# [SOLVED] Hard drive FS is not recognized by Gentoo

## Pelvur

I have an HDD (use it in enclosure as external drive) formatted to ext4 that is not recognized by Gentoo. I have no problem reading the same drive on the same laptop with Debian install, so it is not drive issue, I suppose. I assume I may be missing some kernel modules, but digging through menuconfig did not help me. Here are some data about the drive:

fdisk -l:

```
Disk /dev/sdc: 298.9 GiB, 320072933376 bytes, 625142448 sectors

Disk model:                 

Units: sectors of 1 * 512 = 512 bytes

Sector size (logical/physical): 512 bytes / 512 bytes

I/O size (minimum/optimal): 512 bytes / 512 bytes

Disklabel type: gpt

Disk identifier: 2571F24E-46CC-4A8E-BA50-F65884A54C76

Device     Start       End   Sectors   Size Type

/dev/sdc1   2048 625141759 625139712 298.1G Linux filesystem
```

gdisk -l /dev/sdc:

```
GPT fdisk (gdisk) version 1.0.4

Partition table scan:

  MBR: protective

  BSD: not present

  APM: not present

  GPT: present

Found valid GPT with protective MBR; using GPT.

Disk /dev/sdc: 625142448 sectors, 298.1 GiB

Model:                 

Sector size (logical/physical): 512/512 bytes

Disk identifier (GUID): 2571F24E-46CC-4A8E-BA50-F65884A54C76

Partition table holds up to 128 entries

Main partition table begins at sector 2 and ends at sector 33

First usable sector is 34, last usable sector is 625142414

Partitions will be aligned on 2048-sector boundaries

Total free space is 2669 sectors (1.3 MiB)

Number  Start (sector)    End (sector)  Size       Code  Name

   1            2048       625141759   298.1 GiB   8300  320GB
```

When I run fsck under Debian, it gives no error and checks out well.
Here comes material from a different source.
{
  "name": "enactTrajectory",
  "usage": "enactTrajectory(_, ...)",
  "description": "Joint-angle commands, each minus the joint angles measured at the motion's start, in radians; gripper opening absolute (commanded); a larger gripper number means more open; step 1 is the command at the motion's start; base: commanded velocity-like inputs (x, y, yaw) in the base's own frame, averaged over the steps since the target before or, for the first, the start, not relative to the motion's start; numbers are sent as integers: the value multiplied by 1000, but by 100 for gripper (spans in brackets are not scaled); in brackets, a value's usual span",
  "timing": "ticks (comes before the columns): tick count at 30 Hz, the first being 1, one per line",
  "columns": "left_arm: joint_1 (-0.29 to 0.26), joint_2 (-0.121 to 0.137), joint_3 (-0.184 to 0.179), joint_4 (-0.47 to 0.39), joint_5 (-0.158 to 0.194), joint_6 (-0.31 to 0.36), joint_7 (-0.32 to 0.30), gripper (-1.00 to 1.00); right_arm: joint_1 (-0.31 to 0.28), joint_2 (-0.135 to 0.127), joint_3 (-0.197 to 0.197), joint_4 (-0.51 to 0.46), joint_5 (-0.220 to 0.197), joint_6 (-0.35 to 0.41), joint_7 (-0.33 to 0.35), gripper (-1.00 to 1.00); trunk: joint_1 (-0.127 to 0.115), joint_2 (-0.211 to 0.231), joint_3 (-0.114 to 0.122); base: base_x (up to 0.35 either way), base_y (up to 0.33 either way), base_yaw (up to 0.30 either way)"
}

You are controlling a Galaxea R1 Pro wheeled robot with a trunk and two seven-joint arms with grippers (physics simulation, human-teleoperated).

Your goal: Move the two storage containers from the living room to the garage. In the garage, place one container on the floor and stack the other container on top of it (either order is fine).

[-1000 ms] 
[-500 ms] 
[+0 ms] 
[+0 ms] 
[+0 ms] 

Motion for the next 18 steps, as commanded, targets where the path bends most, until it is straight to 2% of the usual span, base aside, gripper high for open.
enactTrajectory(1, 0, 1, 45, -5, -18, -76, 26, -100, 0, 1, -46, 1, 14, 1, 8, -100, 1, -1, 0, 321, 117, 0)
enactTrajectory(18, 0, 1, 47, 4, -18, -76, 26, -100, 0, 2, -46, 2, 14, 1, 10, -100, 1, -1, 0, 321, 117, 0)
On Gentoo I get following:

fsck -a /dev/sdc:

```
fsck from util-linux 2.35.1

fsck.ext2: Bad magic number in super-block while trying to open /dev/sdc

/dev/sdc: 

The superblock could not be read or does not describe a valid ext2/ext3/ext4

filesystem.  If the device is valid and it really contains an ext2/ext3/ext4

filesystem (and not swap or ufs or something else), then the superblock

is corrupt, and you might try running e2fsck with an alternate superblock:

    e2fsck -b 8193 <device>

 or

    e2fsck -b 32768 <device>

/dev/sdc contains `DOS/MBR boot sector; partition 1 : ID=0xee, start-CHS (0x0,0,1), end-CHS (0x3ff,254,63), startsector 1, 625142447 sectors, extended partition table (last)' data
```

fsck -a /dev/sdc1:

```

fsck from util-linux 2.35.1

fsck.ext2: Bad magic number in super-block while trying to open /dev/sdc1

/dev/sdc1: 

The superblock could not be read or does not describe a valid ext2/ext3/ext4

filesystem.  If the device is valid and it really contains an ext2/ext3/ext4

filesystem (and not swap or ufs or something else), then the superblock

is corrupt, and you might try running e2fsck with an alternate superblock:

    e2fsck -b 8193 <device>

 or

    e2fsck -b 32768 <device>

/dev/sdc1 contains `GPT data structure (nonstandard: at LBA 0), version 1.0, GUID: 2571f24e-46cc-4a8e-ba50-f65884a54c76, disk size: 625142448 sectors (sector size unknown)' data
```

Running suggested 

```
e2fsck -b 8193 <device>
```

 ends up in the same way.

It seems that gpt disklabel is creating problem, but I don't understand why and how to solve it (short of reformatting the drive and removing gpt label).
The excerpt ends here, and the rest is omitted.